§ **Exercise goal**
Exclude any images and output the remaining records exactly.

--------------------

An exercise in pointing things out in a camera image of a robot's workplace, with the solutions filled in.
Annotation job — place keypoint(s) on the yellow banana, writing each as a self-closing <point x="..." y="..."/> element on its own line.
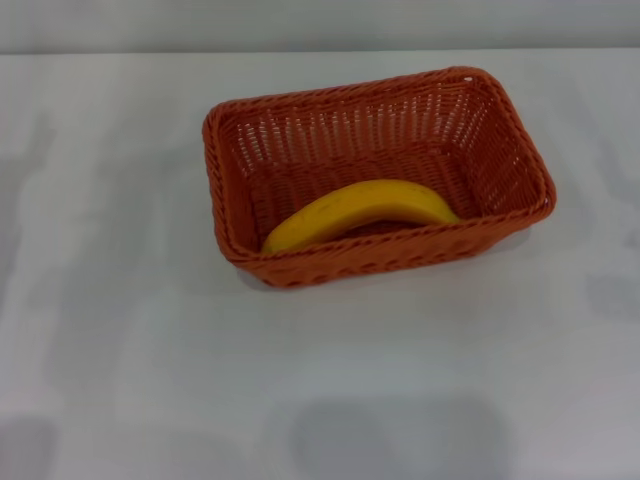
<point x="360" y="205"/>

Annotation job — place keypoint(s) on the orange woven plastic basket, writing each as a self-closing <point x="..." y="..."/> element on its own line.
<point x="310" y="150"/>

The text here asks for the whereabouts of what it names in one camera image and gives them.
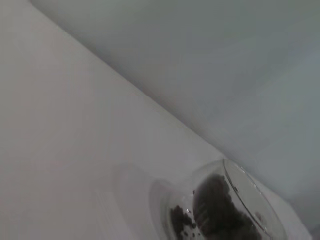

--------------------

§ **Solution to the exercise**
An exercise in pointing things out in a camera image of a robot's workplace, with the solutions filled in.
Annotation job — place keypoint(s) on the yellow banana, writing each as a self-closing <point x="..." y="..."/> element on its own line.
<point x="360" y="205"/>

Annotation job — place keypoint(s) on the orange woven plastic basket, writing each as a self-closing <point x="..." y="..."/> element on its own line.
<point x="310" y="150"/>

The text here asks for the whereabouts of what it names in one camera image and gives them.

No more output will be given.